Científicos de la ETH Zurich descubren una nueva y extraña forma de magnetismo
Table
  1. Un nouveau type de magnétisme: découverte à l'ETH Zurich
    1. magnétisme cinétique
    2. L'expérience et ses résultats
    3. Implications et recherches futures


Des scientifiques de l'ETH Zurich découvrent une nouvelle forme étrange de magnétisme

Des chercheurs de l'ETH Zurich ont fait une grande découverte dans le domaine du magnétisme.

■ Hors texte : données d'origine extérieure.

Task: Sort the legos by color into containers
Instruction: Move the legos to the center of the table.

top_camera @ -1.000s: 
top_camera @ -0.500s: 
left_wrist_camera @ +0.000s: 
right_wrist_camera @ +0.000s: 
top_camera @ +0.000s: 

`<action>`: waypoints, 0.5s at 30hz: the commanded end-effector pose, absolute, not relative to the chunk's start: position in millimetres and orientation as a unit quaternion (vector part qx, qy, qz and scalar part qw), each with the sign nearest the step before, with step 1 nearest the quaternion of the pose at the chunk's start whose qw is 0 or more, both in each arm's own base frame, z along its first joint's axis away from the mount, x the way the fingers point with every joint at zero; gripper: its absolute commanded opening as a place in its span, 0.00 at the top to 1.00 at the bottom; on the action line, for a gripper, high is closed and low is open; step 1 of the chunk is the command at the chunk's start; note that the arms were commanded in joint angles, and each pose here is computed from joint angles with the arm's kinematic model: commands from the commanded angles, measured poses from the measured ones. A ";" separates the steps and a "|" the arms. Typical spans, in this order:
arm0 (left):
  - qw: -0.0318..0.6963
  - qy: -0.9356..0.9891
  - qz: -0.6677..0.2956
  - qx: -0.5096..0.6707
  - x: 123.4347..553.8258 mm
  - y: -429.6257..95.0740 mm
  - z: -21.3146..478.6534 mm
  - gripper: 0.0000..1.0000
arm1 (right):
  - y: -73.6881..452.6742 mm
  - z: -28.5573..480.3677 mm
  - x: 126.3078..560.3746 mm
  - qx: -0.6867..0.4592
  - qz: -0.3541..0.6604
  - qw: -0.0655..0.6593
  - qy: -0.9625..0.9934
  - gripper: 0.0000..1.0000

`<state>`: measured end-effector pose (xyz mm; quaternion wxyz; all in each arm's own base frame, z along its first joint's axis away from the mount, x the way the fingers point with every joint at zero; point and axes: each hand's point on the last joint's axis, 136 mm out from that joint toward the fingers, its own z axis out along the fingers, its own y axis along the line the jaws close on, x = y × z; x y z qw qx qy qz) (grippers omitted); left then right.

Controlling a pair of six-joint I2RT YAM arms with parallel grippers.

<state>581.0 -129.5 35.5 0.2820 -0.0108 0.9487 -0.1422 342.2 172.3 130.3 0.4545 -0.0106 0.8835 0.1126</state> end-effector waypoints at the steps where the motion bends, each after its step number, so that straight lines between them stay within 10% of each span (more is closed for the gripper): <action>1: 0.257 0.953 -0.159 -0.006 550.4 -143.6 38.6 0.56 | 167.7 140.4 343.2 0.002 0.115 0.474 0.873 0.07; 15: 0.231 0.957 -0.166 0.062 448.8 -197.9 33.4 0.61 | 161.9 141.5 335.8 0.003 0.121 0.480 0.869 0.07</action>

Ils ont identifié un nouveau type de ferromagnétisme dans un matériau créé artificiellement, connu sous le nom de « magnétisme cinétique ». Cette forme de magnétisme diffère du magnétisme traditionnel observé dans les aimants courants tels que les aimants de réfrigérateur.

Un nouveau type de magnétisme: découverte à l'ETH Zurich

magnétisme cinétique

Le magnétisme cinétique est basé sur minimisation de l'énergie cinétique des électrons lorsque leurs moments magnétiques s'alignent.

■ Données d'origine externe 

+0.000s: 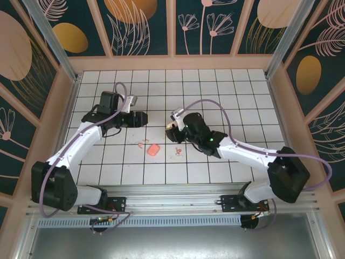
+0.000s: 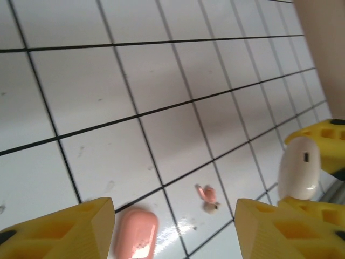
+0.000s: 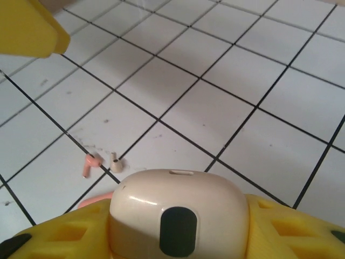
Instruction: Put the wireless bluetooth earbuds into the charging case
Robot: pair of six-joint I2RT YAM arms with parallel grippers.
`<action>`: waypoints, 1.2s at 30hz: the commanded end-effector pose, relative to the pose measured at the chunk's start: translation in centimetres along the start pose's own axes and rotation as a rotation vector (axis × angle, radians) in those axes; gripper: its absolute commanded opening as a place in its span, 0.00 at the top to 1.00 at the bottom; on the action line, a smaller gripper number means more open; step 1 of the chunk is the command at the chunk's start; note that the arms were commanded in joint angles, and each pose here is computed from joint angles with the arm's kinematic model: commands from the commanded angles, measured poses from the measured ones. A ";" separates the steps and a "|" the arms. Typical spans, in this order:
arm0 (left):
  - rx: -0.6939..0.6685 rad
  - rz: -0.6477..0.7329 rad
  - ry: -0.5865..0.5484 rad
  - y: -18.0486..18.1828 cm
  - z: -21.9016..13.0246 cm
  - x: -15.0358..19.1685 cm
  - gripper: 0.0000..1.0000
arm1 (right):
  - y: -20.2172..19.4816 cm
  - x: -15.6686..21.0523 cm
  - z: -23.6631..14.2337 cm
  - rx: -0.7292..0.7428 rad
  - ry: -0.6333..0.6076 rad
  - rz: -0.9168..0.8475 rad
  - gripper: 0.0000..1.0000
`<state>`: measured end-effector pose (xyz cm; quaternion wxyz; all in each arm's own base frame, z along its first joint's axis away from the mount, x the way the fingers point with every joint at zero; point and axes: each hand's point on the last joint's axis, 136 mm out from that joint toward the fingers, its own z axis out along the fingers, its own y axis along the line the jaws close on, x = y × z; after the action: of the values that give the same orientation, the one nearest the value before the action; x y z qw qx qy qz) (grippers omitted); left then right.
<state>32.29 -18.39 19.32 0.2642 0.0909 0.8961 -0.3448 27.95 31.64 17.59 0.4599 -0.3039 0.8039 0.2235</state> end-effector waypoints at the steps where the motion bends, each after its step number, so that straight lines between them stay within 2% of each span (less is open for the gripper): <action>1: 0.115 0.061 0.026 -3.2 -1.8 -0.2 0.39 | 1.0 -3.5 -2.1 -0.039 -0.220 -0.070 0.52; 7: 0.268 0.105 0.065 -6.8 -3.2 0.3 0.40 | 2.4 -4.5 -4.5 -0.099 -0.349 -0.189 0.53; 17: 0.376 0.186 0.170 -10.2 -3.4 2.3 0.39 | 5.5 -5.7 -3.8 -0.135 -0.356 -0.429 0.56; 28: 0.336 0.195 0.250 -9.5 -1.8 3.9 0.43 | 6.6 -6.9 -4.0 -0.135 -0.369 -0.482 0.56; 36: 0.370 0.201 0.264 -10.0 -1.8 4.1 0.46 | 6.9 -7.5 -3.9 -0.128 -0.370 -0.514 0.56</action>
<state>25.23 -24.39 23.32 0.1623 0.2554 0.8395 -0.4512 23.58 35.24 23.44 0.5873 -0.4859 0.6157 0.2000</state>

Ce phénomène est observé dans un matériau spécial créé par la superposition de fines couches atomiques de deux semi-conducteurs différents, le séléniure de molybdène et le disulfure de tungstène. La combinaison de ces matériaux avec différentes constantes de réseau forme un potentiel périodique bidimensionnel avec une constante de réseau considérablement grande, permettant d'étudier les effets quantiques des électrons en forte interaction.

L'expérience et ses résultats

Pour étudier les propriétés magnétiques, les chercheurs ont éclairé le matériau avec une lumière laser et mesuré la réflexion de la lumière à différentes polarisations. Cela leur a permis de déterminer l’orientation des moments magnétiques des électrons. Ils ont découvert que lorsque le matériau est rempli de plus d’un site de réseau d’électrons par moiré, il se comporte comme du ferromagnétisme, une découverte qui pointe vers un tout nouveau type de magnétisme, différent du magnétisme généré par l’interaction d’échange traditionnelle.

Cette découverte s'aligne sur la théorie prédite par le physicien japonais Yosuke Nagaoka en 1966. Selon cette théorie, les électrons minimisent leur énergie cinétique en alignant leurs spins dans la même direction. Ceci est réalisé grâce à l'effet tunnel quantique, permettant aux électrons de former des paires appelées « doublons ».

Implications et recherches futures

Cette avancée ouvre de nouvelles voies de recherche sur les systèmes à semi-conducteurs étendus et a le potentiel de influencer considérablement la compréhension et la manipulation des matériaux magnétiques à l’avenir. La prochaine étape pour les chercheurs consiste à déterminer si ce type de ferromagnétisme est maintenu à des températures plus élevées, puisque dans l'expérience actuelle, le matériau a dû être refroidi près du zéro absolu.

Cette découverte représente non seulement une avancée majeure dans la physique des matériaux, mais offre également une nouvelle compréhension des phénomènes magnétiques et de leurs applications potentielles en science et technologie des matériaux.